Kit laughed at his skepticism. “I do other cakes, too. For parties, retirement send-offs, graduations, wedding and baby showers, birthdays. But, yes, most of my living comes from the wedding cakes. I’m doing Kira and Cutty’s cake as part of their present, but you’d be surprised what I can charge for it. Let’s hope getting married never goes out of style,” Kit finished with a joke that made him smile again and dimple up for her.
The timer rang, and without saying anything, Kit hurried into the kitchen. She didn’t expect Ad to follow her but he did, expressing an interest in how she knew when the cakes were done.
She demonstrated the method of using a cake tester and then pressed a gentle finger to the center of one cake to show him what he should be looking for that way, too. In case he actually did ever bake the recipe she’d promised him.
The cakes were sufficiently baked but she explained that they couldn’t be removed from the pans for ten minutes. Then they had to be completely cooled in order to wrap them and store them in the freezer.
When the ten minutes had passed she flipped the cakes and removed the circles of parchment paper that had come out with the rich chocolate confection. Then she and Ad washed the pans before returning to the dining room to sit again.
“If you’re bored or have something else to do I can take it from here,” Kit told him, realizing belatedly that there wasn’t much reason for him to stay at that point.
“I’m not bored and there’s nothing I’d rather be doing,” he assured, pleasing her more than she wanted to show.
“Okay. Then what about you?” she asked after more lemonade. “How did you get into the bar and restaurant business?”
“I started busing tables here,” he said with an affectionate glance around. “When I was ten.”
“Ten?” Kit parroted. “Wasn’t that a little on the young side? Like by about six years?”
“My dad was a mechanic and when I was ten a car he was working under fell on him. He was killed—”
“Oh, I’m so sorry,” Kit said, flinching at the image.
“It was a long time ago. But my mom hadn’t held a job before that and was left with five small kids to support on only a pittance for an insurance policy. She went to work at the dry cleaners but we were still struggling and—in my ten-year-old brain—I thought I could help.”
Kit pictured Ad as a boy who felt that kind of responsibility, and she was torn between her heart breaking for him and admiring how at even that young age he’d taken action to help his family.
“How did you get hired when you were hardly more than a baby?” she asked.
“Bing—Bingham Murphy—owned the place then and he sponsored and coached our little league baseball team. He was always saying he needed help sweeping the floors or taking out the trash if somebody wanted to earn a little money for a new bike or something. It wasn’t really like being hired, it was more like getting an allowance for doing chores. But when I talked to Bing and told him what was going on at home, he let it be my job exclusively from then on.”

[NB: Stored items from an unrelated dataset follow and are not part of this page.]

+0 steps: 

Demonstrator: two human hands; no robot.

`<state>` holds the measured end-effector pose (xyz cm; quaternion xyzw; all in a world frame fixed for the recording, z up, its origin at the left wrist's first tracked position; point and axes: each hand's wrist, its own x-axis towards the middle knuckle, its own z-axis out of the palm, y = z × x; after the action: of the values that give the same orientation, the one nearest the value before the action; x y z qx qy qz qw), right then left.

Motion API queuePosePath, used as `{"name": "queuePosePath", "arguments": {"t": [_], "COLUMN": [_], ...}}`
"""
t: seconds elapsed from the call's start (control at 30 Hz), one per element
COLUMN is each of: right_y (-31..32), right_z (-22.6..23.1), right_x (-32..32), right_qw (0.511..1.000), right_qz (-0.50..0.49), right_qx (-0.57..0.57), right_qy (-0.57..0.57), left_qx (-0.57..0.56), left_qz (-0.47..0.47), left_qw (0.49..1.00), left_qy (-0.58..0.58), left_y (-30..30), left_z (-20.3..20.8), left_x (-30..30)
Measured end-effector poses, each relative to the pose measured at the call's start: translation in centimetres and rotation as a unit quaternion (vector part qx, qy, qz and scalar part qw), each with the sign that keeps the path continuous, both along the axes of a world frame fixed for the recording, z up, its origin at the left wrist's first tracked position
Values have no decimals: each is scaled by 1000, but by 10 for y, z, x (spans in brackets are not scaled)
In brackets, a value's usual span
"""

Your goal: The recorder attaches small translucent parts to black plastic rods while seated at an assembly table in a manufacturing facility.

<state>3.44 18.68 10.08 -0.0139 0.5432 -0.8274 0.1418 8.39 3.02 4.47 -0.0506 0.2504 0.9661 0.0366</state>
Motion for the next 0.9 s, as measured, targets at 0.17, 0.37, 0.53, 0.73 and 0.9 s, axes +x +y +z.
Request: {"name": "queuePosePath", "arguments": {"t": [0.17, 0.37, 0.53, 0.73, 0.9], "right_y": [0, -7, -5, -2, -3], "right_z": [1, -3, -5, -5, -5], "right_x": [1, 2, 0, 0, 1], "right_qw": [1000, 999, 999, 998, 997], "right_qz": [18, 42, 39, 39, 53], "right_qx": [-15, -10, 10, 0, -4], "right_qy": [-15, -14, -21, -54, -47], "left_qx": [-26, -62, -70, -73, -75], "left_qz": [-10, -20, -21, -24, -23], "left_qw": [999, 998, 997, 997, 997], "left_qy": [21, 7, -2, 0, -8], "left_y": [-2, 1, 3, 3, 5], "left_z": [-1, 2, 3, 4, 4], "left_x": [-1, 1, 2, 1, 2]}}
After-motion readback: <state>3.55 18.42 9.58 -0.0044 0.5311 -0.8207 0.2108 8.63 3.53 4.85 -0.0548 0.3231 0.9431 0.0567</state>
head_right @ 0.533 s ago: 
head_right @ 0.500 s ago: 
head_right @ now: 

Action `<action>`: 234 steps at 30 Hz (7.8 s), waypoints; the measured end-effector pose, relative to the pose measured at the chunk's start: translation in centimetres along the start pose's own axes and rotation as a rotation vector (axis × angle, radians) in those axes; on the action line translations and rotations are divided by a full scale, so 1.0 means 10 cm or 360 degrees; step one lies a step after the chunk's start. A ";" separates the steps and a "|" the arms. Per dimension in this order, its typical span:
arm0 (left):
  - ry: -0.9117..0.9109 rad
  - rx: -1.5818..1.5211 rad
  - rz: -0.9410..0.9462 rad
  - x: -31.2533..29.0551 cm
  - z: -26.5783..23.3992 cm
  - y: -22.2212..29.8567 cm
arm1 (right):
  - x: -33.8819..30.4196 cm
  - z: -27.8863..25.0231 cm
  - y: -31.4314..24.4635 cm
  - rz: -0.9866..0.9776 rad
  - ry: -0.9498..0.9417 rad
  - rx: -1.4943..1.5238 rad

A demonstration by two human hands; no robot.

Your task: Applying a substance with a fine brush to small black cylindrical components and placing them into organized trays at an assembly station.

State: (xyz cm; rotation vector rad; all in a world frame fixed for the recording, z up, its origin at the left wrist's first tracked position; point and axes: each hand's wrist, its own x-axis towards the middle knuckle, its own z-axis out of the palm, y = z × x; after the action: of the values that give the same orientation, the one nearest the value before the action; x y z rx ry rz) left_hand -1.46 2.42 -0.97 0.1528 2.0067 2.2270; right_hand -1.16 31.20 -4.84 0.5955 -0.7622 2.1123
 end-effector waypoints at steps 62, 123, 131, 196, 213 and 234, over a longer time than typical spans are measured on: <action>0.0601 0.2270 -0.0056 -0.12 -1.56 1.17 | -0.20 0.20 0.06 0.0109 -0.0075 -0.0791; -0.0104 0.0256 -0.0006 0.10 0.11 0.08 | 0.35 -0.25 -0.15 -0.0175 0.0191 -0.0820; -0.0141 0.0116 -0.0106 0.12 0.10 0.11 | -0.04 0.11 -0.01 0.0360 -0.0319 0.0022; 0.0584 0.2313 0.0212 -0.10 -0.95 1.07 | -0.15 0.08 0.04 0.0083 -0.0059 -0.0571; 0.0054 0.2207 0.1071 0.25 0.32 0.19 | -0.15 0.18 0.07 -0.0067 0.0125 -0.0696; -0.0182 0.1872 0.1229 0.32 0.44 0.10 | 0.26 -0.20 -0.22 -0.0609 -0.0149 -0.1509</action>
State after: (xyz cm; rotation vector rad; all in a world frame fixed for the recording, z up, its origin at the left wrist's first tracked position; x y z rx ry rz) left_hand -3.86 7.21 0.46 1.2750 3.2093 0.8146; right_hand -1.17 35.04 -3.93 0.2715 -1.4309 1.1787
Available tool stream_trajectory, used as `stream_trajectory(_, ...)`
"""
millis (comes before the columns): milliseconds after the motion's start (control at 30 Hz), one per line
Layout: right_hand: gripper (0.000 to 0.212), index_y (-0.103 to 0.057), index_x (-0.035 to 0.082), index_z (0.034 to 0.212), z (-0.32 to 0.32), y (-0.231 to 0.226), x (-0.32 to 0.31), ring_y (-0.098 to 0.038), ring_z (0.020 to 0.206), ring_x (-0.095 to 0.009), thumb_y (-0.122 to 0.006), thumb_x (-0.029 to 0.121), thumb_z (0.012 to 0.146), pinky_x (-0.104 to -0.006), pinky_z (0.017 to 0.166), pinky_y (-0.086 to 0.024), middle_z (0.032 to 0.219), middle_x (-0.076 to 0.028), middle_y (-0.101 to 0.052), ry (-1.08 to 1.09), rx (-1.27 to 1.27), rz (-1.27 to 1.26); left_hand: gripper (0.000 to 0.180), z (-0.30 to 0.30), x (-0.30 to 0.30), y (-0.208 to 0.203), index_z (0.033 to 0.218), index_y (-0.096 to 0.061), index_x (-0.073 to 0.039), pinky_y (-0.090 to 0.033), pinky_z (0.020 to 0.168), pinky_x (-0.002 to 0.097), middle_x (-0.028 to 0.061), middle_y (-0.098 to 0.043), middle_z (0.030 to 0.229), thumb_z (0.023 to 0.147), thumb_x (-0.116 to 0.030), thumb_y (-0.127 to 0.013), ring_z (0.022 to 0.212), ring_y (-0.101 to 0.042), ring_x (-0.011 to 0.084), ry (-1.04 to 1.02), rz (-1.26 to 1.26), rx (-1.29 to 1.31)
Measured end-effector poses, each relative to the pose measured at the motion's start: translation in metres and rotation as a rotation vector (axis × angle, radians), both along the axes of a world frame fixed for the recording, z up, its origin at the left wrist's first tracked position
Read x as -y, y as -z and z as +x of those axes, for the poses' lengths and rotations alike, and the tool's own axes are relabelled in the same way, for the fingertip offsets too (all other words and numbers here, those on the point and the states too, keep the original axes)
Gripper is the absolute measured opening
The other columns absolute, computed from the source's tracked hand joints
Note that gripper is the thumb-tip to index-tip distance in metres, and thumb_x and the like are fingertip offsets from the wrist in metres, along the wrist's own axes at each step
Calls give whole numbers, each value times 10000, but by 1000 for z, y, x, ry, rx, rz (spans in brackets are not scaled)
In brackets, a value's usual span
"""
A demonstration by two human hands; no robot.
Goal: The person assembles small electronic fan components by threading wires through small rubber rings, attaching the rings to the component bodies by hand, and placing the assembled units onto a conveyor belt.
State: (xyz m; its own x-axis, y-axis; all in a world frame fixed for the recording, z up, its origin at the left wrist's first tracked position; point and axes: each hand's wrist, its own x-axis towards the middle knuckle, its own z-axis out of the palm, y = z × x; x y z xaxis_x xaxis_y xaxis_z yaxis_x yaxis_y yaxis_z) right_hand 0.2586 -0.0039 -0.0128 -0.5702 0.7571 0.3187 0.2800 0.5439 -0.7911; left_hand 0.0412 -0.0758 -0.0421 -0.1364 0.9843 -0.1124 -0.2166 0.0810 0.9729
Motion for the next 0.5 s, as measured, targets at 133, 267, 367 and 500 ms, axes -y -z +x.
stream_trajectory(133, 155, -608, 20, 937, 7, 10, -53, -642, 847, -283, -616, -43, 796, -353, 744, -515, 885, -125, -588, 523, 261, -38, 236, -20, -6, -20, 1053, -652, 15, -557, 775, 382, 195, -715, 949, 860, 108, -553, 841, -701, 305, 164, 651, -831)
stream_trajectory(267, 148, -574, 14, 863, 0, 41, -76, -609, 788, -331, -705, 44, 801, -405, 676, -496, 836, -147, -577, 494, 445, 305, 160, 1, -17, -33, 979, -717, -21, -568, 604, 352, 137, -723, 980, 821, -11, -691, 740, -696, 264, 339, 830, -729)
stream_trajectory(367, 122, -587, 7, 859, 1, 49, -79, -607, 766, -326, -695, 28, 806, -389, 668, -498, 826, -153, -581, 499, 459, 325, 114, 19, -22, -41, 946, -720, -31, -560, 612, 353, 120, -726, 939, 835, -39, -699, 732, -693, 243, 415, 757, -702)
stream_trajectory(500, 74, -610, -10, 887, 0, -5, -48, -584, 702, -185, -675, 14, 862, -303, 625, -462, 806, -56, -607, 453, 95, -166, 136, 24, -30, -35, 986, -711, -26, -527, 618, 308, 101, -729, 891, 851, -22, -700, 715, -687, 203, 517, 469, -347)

“Did you work every day? After school? Weekends?”
“After school or after baseball practice and on weekends. I’d sweep floors and the sidewalk out front. Wash windows. Take out the trash. Bus the tables. Pour water for customers. Small stuff.”
“And this Bing-person would pay you?”
“Right. Plus, folks around here knew us and knew what had happened to my Dad and wanted to help without it seeming like charity, so they’d tip me. It added up. I didn’t do too bad.”
“For a ten-year-old.”
“Hey, I ended up owning the place,” he joked as if his childhood earnings had accomplished that.
“How did you end up owning the place?” Kit asked.
“Stick-to-ittiveness. I stayed put, moved up from busboy to doing just about everything else there was to do—wait tables, tend bar, cook. By the time I was working my way through the local college for my business degree, Bing had retired and I was running things. Then he offered to sell out to me and I made payments to him until it was all mine—the business and the building. Two years ago I renovated and remodeled until it really felt like my own place.”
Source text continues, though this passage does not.